More Singapore firms are looking to exciting new markets in Africa, Russia, Latin America, eastern Europe and the Middle East.
But ties with one of the Republic's oldest trading and investment partners, Britain, are strong - and growing even stronger.
Mr Rudi Geerdink, Singapore country executive of the Royal Bank of Scotland (RBS), said British firms continue to find powerful reasons to do business here.
Those setting up shop here include service-oriented companies and those in manufacturing-related industries, he added.
Speaking at Thursday's annual business awards organised by the British Chamber of Commerce (BritCham), Mr Geerdink said: "Having been in Singapore for 155 years, RBS has seen the types of UK companies coming to Singapore evolve alongside Singapore's economy."
RBS is a sponsor of the awards, held at the Shangri-La Hotel.
One of the key challenges for British firms is the growing interest in Singapore and Asia generally in exotic new markets.

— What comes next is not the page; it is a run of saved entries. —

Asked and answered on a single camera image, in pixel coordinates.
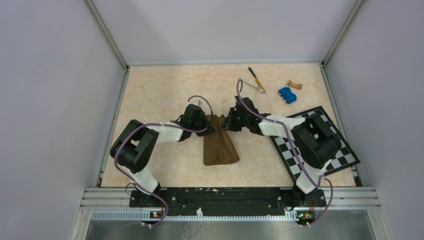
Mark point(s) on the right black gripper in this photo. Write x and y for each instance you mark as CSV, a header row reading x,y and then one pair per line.
x,y
228,124

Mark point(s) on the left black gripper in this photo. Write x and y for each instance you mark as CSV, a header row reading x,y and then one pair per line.
x,y
203,117

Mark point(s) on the brown cloth napkin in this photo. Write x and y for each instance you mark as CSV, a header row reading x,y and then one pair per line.
x,y
218,147

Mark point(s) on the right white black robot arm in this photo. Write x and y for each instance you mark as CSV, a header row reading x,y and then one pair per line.
x,y
311,141

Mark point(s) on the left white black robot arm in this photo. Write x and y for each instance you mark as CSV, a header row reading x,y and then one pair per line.
x,y
132,150

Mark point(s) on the blue toy car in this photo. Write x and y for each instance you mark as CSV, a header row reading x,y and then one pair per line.
x,y
287,95

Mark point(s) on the black white checkerboard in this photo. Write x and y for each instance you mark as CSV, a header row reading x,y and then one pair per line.
x,y
344,158

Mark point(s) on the small brown wooden piece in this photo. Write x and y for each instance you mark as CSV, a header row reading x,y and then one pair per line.
x,y
297,86

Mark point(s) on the black-handled knife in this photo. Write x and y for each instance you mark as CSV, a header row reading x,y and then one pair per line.
x,y
255,78

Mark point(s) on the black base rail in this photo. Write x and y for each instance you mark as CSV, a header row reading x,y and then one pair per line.
x,y
227,201

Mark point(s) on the aluminium frame rail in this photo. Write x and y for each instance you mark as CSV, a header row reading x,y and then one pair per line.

"Across all those challenges, Singapore's role as a gateway for companies expanding to ASEAN has remained steadfast, as a result of its excellent legal, transport, financial and business infrastructure and its workforce," he said.
Singapore's role as a global financial centre has been evolving rapidly too, he said.
The range of financial services on offer here has expanded.
RBS has built its business here, and helped to foster Singapore-British ties. One example was sponsoring the awards.
Mr Geerdink explained the importance of UK-Singapore ties: "The presence and investment of UK companies into Singapore have introduced diversity into the country's business and industries.
"The UK's strong entrepreneurial culture has been further encouraged in the past few years."
RBS' markets and international banking business here offers clients products and services in debt financing, global markets, risk management and transaction services, he said.
Singapore is also one of four global trading hubs for the bank, and one of two within the Asia-Pacific. The others are London, Tokyo and Stamford, in the United States.
RBS employs 1,500 people here, with its head office located at One Raffles Quay.
Mr Geerdink added: "The success of Singapore as a financial and business hub is also the reason why Singapore houses RBS Group's Asia operations centre, which provides infrastructure support for markets and international banking business regionally."
He said the Republic remains very attractive to RBS.
Singapore's bond market has deepened, with a growing number of international firms raising debt in the Singapore dollar.
Mr Geerdink also noted that "the pool of both trading companies and regional treasury centres of MNCs based in Singapore has continued to increase".
This has meant new regional cash management mandates requested by corporations based in Singapore. Some have been won by RBS, he added.